AIM OF THE EXERCISE
Each entry shown below is to be reproduced exactly.

ENTRIES SUPPLIED: Begin

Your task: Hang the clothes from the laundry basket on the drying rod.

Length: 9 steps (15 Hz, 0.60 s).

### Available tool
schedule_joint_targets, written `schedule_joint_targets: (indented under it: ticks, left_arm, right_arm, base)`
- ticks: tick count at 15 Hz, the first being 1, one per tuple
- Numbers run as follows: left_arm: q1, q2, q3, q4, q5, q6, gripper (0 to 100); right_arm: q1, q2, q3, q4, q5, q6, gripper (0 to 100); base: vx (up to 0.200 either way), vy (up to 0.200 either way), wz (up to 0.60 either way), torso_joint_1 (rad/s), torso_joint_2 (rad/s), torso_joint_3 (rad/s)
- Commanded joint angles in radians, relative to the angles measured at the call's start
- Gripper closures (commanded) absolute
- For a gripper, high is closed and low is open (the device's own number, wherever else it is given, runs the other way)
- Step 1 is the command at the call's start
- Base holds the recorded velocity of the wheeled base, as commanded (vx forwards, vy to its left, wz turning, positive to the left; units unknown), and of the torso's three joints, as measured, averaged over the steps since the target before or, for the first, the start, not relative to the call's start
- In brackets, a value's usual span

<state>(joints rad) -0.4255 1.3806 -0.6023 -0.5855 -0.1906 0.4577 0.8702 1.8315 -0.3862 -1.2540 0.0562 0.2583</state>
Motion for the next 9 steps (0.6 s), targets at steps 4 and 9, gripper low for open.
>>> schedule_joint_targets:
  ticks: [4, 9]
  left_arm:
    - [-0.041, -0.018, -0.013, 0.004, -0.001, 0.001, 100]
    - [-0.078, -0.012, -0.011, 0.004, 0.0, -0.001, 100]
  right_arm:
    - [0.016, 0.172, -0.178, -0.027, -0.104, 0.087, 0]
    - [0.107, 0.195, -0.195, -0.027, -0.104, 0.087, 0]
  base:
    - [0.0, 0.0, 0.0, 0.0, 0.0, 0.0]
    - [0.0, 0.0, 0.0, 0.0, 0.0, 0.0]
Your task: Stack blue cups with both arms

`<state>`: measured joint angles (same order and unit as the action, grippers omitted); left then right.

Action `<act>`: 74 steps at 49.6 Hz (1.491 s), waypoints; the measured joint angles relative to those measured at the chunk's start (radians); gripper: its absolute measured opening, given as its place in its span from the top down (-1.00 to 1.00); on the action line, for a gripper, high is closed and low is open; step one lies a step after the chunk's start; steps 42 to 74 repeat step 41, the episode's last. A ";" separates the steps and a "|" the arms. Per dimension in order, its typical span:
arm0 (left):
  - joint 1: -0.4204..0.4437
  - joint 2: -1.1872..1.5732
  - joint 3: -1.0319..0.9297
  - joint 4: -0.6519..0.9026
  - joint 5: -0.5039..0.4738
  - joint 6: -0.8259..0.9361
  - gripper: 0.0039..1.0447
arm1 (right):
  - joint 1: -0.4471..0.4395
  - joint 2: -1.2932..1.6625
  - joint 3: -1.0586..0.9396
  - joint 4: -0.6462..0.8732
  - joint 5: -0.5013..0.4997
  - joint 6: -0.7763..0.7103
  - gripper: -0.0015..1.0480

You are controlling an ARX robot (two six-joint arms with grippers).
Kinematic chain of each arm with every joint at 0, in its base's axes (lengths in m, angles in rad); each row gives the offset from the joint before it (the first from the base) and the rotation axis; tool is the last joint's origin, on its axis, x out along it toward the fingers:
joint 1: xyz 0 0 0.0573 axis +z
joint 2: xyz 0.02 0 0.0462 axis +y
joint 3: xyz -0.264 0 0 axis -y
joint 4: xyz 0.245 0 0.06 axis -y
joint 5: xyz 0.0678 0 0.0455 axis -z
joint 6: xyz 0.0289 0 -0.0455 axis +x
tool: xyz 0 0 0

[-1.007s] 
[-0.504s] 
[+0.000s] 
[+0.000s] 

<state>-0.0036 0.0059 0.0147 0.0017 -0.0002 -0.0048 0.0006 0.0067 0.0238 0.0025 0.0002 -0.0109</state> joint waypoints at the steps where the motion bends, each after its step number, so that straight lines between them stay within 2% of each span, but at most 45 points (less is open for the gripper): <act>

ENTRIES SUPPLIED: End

SOLVED PROBLEM
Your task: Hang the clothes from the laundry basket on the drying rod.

Length: 9 steps (15 Hz, 0.60 s).

### Available tool
schedule_joint_targets, written `schedule_joint_targets: (indented under it: ticks, left_arm, right_arm, base)`
- ticks: tick count at 15 Hz, the first being 1, one per tuple
- Numbers run as follows: left_arm: q1, q2, q3, q4, q5, q6, gripper (0 to 100); right_arm: q1, q2, q3, q4, q5, q6, gripper (0 to 100); base: vx (up to 0.200 either way), vy (up to 0.200 either way), wz (up to 0.60 either way), torso_joint_1 (rad/s), torso_joint_2 (rad/s), torso_joint_3 (rad/s)
- Commanded joint angles in radians, relative to the angles measured at the call's start
- Gripper closures (commanded) absolute
- For a gripper, high is closed and low is open (the device's own number, wherever else it is given, runs the other way)
- Step 1 is the command at the call's start
- Base holds the recorded velocity of the wheeled base, as commanded (vx forwards, vy to its left, wz turning, positive to the left; units unknown), and of the torso's three joints, as measured, averaged over the steps since the target before or, for the first, the start, not relative to the call's start
- In brackets, a value's usual span

<state>(joints rad) -0.4255 1.3806 -0.6023 -0.5855 -0.1906 0.4577 0.8702 1.8315 -0.3862 -1.2540 0.0562 0.2583</state>
Motion for the next 9 steps (0.6 s), targets at steps 4 and 9, gripper low for open.
>>> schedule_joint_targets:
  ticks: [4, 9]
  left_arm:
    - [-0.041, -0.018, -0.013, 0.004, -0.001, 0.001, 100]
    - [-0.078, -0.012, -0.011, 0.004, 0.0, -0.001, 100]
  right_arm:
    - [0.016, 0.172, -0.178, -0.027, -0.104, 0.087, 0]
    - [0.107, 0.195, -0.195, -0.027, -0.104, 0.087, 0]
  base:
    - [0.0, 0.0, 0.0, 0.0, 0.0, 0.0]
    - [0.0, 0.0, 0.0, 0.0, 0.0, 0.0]
Your task: Stack blue cups with both arms

`<state>`: measured joint angles (same order and unit as the action, grippers omitted); left then right.

Action `<act>`: 74 steps at 49.6 Hz (1.491 s), waypoints; the measured joint angles relative to those measured at the chunk's start (radians); gripper: its absolute measured opening, given as its place in its span from the top down (-1.00 to 1.00); on the action line, for a gripper, high is closed and low is open; step one lies a step after the chunk's start; steps 42 to 74 repeat step 41, the episode's last. A ";" separates the steps and a "|" the arms. Per dimension in order, its typical span:
arm0 (left):
  - joint 1: -0.4204..0.4437
  - joint 2: -1.1872..1.5732
  - joint 3: -1.0319..0.9297
  - joint 4: -0.6519..0.9026
  - joint 5: -0.5039..0.4738
  - joint 6: -0.8259..0.9361
  - gripper: 0.0039..1.0447
arm1 (right):
  - joint 1: -0.4471..0.4395
  - joint 2: -1.2932..1.6625
  - joint 3: -1.0586..0.9396
  - joint 4: -0.6462..0.8732
  - joint 5: -0.5013..0.4997
  - joint 6: -0.7763..0.7103
  - gripper: -0.0015..1.0480

You are controlling an ARX robot (two six-joint arms with grippers).
Kinematic chain of each arm with every joint at 0, in its base's axes (lengths in m, angles in rad); each row gives the offset from the joint before it (the first from the base) and the rotation axis; tool is the last joint's origin, on its axis, x out along it toward the fingers:
joint 1: xyz 0 0 0.0573 axis +z
joint 2: xyz 0.02 0 0.0462 axis +y
joint 3: xyz -0.264 0 0 axis -y
joint 4: xyz 0.245 0 0.06 axis -y
joint 5: xyz 0.0678 0 0.0455 axis -z
joint 6: xyz 0.0289 0 -0.0455 axis +x
tool: xyz 0 0 0

[-1.007s] 
[-0.504s] 
[+0.000s] 
[+0.000s] 

<state>-0.0036 0.0059 0.0147 0.0017 -0.0002 -0.0048 0.0006 0.0067 0.0238 0.0025 0.0002 -0.0109</state> joint waypoints at the steps where the motion bends, each after its step number, so that straight lines between them stay within 2% of each span, but at most 45 points (less is open for the gripper): <act>

What the exercise required is now done.